LA JEUNE FEMME. Quelles seraient, d'après vous, ces conditions pour la jouissance du Droit politique?
L'AUTEUR. Vingt-cinq ans d'âge et un certificat qui atteste qu'on sait lire, écrire, calculer; qu'on possède élémentairement l'histoire et la géographie de son pays; de plus, une bonne théorie du Droit et du Devoir et de la destinée de l'humanité sur cette terre. L'assimilation d'un petit volume suffirait, comme vous le voyez, pour que tout homme et toute femme de vingt-cinq ans et sains d'esprit, pussent jouir de leurs droits politiques, après avoir subi une initiation par la jouissance des droits civils. Mais, je vous le demande, que peuvent faire du Droit politique ceux qui confondent la liberté avec la licence, qui savent à peine ce que c'est qu'un Droit et un Devoir et sont même incapables d'écrire leur bulletin! Les hommes ont leurs droits, qu'ils les gardent: un droit reconnu ne se retranche pas; qu'ils se rendent aptes à les exercer. Quant aux femmes, qu'elles s'émancipent d'abord civilement et qu'elles s'instruisent: leur tour viendra.
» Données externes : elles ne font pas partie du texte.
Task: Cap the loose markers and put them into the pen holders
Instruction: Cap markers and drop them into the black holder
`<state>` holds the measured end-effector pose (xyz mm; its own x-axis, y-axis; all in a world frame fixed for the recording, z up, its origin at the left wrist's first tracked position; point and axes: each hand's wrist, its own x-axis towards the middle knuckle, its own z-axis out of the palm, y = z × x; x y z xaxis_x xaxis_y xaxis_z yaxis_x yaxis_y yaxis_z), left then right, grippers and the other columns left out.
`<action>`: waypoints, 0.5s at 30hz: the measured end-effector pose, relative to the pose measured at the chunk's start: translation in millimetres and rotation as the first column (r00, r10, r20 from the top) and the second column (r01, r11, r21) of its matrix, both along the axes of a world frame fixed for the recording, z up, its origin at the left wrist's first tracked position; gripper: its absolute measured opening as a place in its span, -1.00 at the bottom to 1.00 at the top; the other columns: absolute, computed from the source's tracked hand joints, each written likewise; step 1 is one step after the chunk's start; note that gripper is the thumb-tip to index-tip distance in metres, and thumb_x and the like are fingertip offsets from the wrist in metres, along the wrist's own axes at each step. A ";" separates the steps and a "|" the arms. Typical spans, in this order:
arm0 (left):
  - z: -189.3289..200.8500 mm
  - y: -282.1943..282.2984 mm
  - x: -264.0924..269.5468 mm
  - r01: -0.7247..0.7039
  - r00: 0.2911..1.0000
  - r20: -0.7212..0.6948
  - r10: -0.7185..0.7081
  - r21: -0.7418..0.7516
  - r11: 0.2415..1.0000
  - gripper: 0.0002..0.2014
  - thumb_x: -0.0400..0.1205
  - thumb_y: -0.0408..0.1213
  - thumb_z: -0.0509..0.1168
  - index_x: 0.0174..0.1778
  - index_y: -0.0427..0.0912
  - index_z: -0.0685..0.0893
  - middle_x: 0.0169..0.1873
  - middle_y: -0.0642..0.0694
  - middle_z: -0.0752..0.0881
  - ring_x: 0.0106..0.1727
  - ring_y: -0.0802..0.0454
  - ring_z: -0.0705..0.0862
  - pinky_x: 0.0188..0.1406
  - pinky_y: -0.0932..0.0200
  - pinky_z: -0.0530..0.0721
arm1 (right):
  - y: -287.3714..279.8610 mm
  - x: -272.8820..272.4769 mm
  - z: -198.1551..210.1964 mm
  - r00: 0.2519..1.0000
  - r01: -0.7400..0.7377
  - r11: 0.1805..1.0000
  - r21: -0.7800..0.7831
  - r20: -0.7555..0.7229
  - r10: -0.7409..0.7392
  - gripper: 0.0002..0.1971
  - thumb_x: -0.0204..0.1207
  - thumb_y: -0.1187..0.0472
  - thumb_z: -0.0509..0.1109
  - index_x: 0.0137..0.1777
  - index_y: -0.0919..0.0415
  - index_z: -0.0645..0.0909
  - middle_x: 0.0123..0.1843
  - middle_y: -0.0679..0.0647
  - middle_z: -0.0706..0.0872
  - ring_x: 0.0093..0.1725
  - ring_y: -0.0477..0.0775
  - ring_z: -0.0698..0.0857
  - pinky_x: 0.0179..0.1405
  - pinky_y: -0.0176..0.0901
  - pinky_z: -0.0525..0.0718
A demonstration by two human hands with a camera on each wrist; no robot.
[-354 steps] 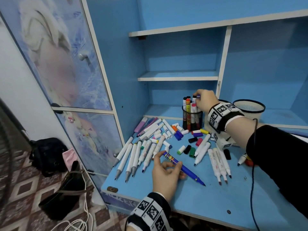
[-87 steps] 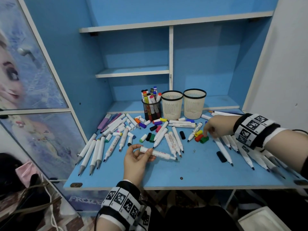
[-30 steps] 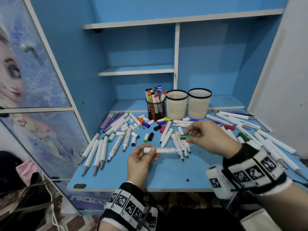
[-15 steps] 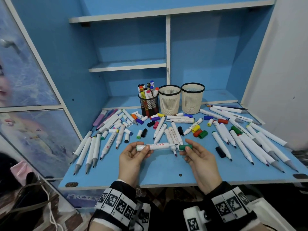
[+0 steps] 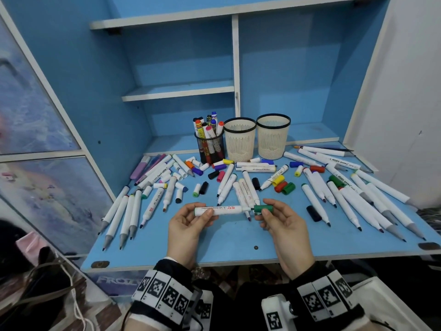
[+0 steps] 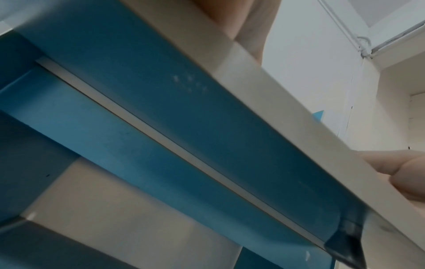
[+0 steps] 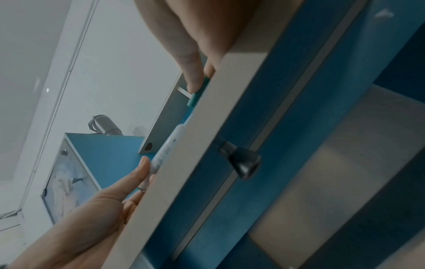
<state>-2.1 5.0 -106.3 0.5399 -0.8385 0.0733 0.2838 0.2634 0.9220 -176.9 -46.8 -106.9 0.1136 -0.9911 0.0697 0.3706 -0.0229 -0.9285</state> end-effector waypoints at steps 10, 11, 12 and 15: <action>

LA JEUNE FEMME. Il est bien important, Madame, que les hommes comprennent que vous ne niez pas, mais que vous ajournez seulement les droits politiques de notre sexe.
L'AUTEUR. Soyez tranquille; ils ne s'y tromperont pas, ils ne prendront pas un conseil dicté par la prudence pour un aveu d'infériorité et une démission.
III
LA JEUNE FEMME. Voudriez-vous maintenant formuler les réformes légales que nous devons demander successivement.
L'AUTEUR. En ce qui concerne la vie civile nous devons demander:
Que l'étrangère puisse se faire naturaliser française autrement que par le mariage.
Que la femme ne perde pas sa nationalité par le même sacrement civil.